Work request: Write out the line that holds "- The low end" together with every line that follows it to the end of the material below, exactly. Omit the pictures.
· · · · ·
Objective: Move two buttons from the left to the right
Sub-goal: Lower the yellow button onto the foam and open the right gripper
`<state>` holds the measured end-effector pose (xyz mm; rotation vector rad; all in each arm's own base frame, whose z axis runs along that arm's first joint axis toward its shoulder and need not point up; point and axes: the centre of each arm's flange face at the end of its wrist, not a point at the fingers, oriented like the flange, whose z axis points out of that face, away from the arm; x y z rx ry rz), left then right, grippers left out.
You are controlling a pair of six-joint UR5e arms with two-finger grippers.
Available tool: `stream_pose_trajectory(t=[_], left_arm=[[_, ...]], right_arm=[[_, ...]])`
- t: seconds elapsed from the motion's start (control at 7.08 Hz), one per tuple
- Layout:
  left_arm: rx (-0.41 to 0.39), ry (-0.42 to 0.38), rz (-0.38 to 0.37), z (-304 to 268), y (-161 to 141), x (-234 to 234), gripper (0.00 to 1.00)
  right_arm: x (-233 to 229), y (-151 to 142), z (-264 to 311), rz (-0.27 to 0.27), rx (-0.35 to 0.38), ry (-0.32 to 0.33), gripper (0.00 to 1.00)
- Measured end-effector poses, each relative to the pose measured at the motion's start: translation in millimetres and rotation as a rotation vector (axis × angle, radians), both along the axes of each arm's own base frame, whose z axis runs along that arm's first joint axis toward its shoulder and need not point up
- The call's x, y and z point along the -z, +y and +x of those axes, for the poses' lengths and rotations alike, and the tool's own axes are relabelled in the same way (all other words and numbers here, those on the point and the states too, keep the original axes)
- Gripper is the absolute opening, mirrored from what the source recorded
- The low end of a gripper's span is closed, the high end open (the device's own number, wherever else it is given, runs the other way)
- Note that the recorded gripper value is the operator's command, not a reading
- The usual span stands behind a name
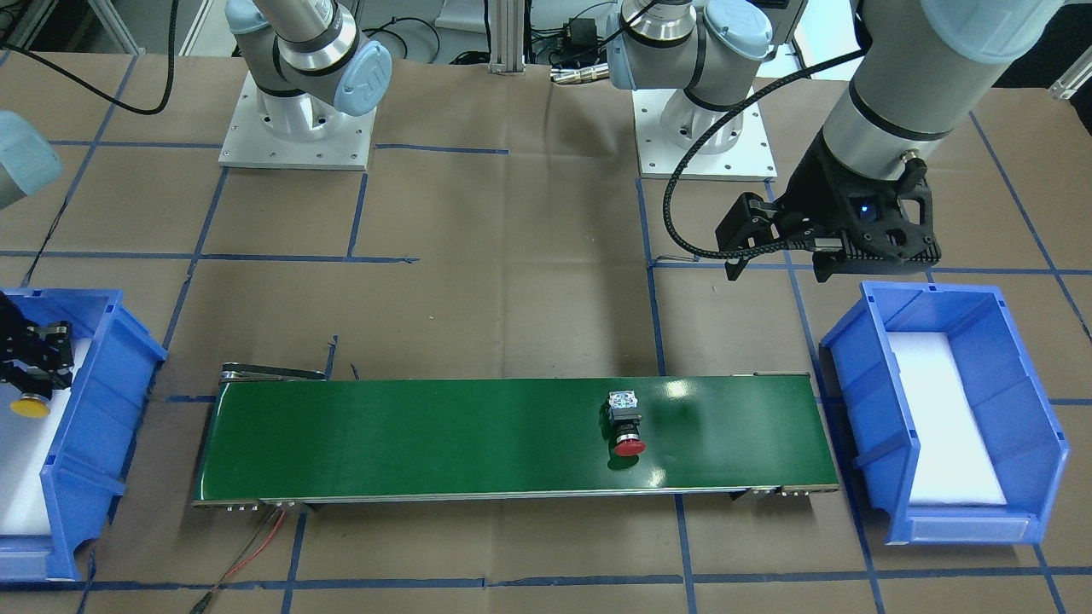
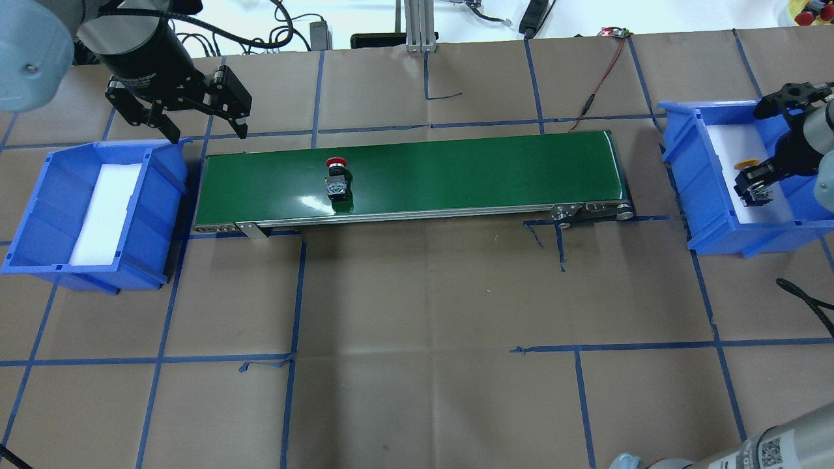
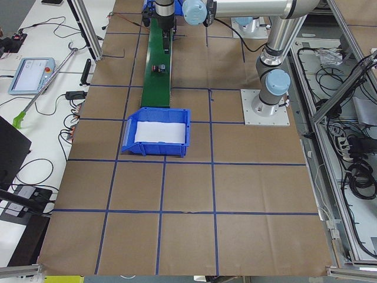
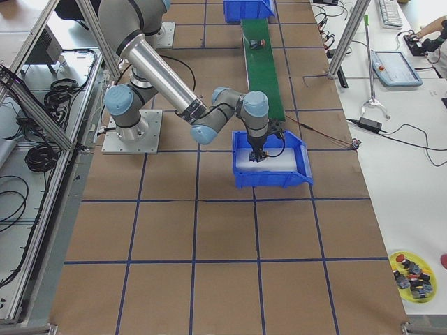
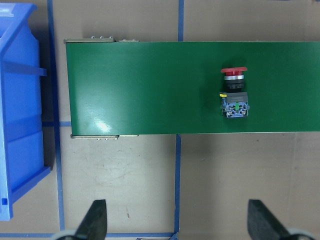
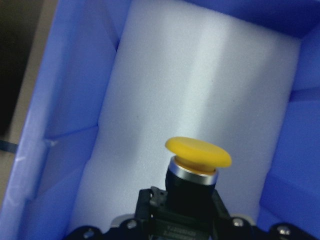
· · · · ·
Problem solution:
- The low end of a gripper's span is closed, the high end open (the device's own number, wherever else it is given, runs the other way)
- Note that the recorded gripper value is the operator's command, not a reading
- The usual span stands behind a name

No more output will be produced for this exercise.